What jumps out at me was his tenure at Lehman Brothers from May 2006 to June 2008. If you recall, it was on June 9, 2008, that Lehmann Brothers reported a nearly $3 billion loss, and by August 2008, the firm had announced its intention to lay off about 6% of its staff, and by September 15th, the firm was filing for bankruptcy. The Great Recession had to be a scary time for DeJohn, as it was for many on Wall Street.
What prompts someone of DeJohn's stature to seek reimbursement for about five months of bus fare in the relatively paltry amount of $2,270? Don't waste your time trying to answer that question -- it's rhetorical.
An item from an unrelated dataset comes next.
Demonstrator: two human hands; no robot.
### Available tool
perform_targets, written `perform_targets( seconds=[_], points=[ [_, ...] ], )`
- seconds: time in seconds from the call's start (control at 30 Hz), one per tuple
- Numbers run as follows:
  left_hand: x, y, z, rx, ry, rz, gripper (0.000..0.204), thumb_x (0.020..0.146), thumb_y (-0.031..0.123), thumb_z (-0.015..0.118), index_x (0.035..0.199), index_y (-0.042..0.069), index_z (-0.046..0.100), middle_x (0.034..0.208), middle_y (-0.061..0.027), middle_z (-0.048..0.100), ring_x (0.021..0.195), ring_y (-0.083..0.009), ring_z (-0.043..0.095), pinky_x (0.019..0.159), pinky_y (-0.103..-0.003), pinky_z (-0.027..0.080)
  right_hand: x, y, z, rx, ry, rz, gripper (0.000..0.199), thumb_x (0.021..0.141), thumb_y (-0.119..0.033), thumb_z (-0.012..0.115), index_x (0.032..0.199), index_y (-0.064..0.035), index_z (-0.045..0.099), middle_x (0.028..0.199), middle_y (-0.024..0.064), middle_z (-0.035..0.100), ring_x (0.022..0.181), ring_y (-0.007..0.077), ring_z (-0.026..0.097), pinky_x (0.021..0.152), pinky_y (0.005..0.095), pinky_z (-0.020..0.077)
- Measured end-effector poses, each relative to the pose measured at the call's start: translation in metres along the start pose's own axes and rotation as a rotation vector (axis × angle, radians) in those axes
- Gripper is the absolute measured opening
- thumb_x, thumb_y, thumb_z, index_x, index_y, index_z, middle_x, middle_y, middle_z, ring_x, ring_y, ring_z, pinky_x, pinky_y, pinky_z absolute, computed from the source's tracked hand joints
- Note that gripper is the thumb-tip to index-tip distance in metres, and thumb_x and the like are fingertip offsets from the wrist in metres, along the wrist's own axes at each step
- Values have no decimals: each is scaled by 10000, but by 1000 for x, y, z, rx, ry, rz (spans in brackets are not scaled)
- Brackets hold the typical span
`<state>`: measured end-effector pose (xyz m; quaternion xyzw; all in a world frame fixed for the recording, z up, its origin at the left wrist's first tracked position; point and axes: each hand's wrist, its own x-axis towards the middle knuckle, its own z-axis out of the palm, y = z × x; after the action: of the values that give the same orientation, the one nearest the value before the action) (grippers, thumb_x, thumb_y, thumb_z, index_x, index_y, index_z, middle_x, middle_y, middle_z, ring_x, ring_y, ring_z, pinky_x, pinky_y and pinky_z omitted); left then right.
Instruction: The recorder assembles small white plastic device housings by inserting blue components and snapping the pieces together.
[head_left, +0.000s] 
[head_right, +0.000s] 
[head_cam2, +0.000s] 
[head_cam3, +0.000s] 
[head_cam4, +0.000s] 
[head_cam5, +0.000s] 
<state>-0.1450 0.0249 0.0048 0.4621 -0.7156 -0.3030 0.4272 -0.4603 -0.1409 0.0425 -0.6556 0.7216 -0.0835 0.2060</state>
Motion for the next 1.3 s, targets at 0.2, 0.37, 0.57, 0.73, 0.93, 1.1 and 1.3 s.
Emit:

No answer will make any sense. The fact of the matter is that DeJohn commuted from his home in New Jersey to his office in New York City. Same way you drive in each day. Same way I might take the subway. It's virtually impossible per IRS Tax Code https://www.irs.gov/taxtopics/tc511 to legitimately claim "commuting" (the daily trek from home to the office and back) as a business travel expense Likely DeJohn knew the way things worked because he went to some lengths to depict his daily bus commute to NYC as involving a so-called "business destination," for example, a trip to Boston involving a client meeting. He didn't go there. There wasn't any client meeting. He was traveling from his "tax home" to his "main place of business." It was an elaborate ruse that simply wasn't warranted given the paltry dollars involved.
Among the reasons that I publish the BrokeAndBroker.com Blog and the Securities Industry Commentator feed is to warn folks about the consequences of whatever stupidity they are mulling over. No one ever engages in fraud with the expectation of getting caught. It's all thought out and thought through. I'm too smart. They're not looking for this. It will fly under the radar. I've earned it. I'm entitled to it. Why shouldn't I? Ultimately, I have no issue with BMO's discharge of DeJohn or with FINRA's sanctions. Perhaps FINRA placed some weight on the fact that DeJohn fully repaid every dollar that was reimbursed to him based upon his scheme. Perhaps FINRA felt that these pandemic times required some mercy.